YOUR TASK — In the data below, find the lines containing "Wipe" and say how many there are, nothing more.

● ● ● ● ● ● ●

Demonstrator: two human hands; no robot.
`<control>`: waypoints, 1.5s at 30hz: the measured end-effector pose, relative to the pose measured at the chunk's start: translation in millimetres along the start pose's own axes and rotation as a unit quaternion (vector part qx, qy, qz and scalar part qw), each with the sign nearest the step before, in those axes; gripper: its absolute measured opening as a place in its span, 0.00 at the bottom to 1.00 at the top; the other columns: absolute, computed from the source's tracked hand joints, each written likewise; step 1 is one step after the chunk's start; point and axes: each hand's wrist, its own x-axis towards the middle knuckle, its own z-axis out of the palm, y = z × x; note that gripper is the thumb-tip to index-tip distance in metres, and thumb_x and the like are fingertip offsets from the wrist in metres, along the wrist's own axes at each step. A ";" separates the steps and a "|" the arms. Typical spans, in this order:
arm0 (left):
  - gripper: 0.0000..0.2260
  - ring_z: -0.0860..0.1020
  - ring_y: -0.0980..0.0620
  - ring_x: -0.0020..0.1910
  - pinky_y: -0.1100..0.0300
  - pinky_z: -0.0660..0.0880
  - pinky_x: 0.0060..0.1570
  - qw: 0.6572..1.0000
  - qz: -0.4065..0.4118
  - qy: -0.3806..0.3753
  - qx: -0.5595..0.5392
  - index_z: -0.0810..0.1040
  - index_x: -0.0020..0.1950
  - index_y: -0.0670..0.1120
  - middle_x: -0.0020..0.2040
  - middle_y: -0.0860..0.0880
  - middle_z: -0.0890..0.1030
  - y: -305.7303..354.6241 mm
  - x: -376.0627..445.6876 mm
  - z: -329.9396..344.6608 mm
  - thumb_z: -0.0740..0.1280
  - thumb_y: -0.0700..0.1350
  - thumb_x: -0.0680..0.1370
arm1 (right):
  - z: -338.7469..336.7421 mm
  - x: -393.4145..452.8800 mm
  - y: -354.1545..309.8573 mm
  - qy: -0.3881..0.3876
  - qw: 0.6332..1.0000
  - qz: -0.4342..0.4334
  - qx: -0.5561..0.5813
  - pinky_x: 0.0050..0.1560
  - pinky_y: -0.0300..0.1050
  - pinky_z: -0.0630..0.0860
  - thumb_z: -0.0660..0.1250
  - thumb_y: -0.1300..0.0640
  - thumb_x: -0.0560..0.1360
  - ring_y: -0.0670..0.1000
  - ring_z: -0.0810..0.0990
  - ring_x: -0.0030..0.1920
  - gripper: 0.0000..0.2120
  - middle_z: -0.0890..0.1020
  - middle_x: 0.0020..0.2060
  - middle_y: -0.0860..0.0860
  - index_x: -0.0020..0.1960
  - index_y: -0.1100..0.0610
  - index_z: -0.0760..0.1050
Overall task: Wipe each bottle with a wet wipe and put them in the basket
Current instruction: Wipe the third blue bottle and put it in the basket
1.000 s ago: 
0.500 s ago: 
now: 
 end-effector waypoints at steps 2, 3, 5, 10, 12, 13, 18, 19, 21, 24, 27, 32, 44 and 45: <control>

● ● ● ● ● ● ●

OUTPUT FOR THIS EXERCISE — 2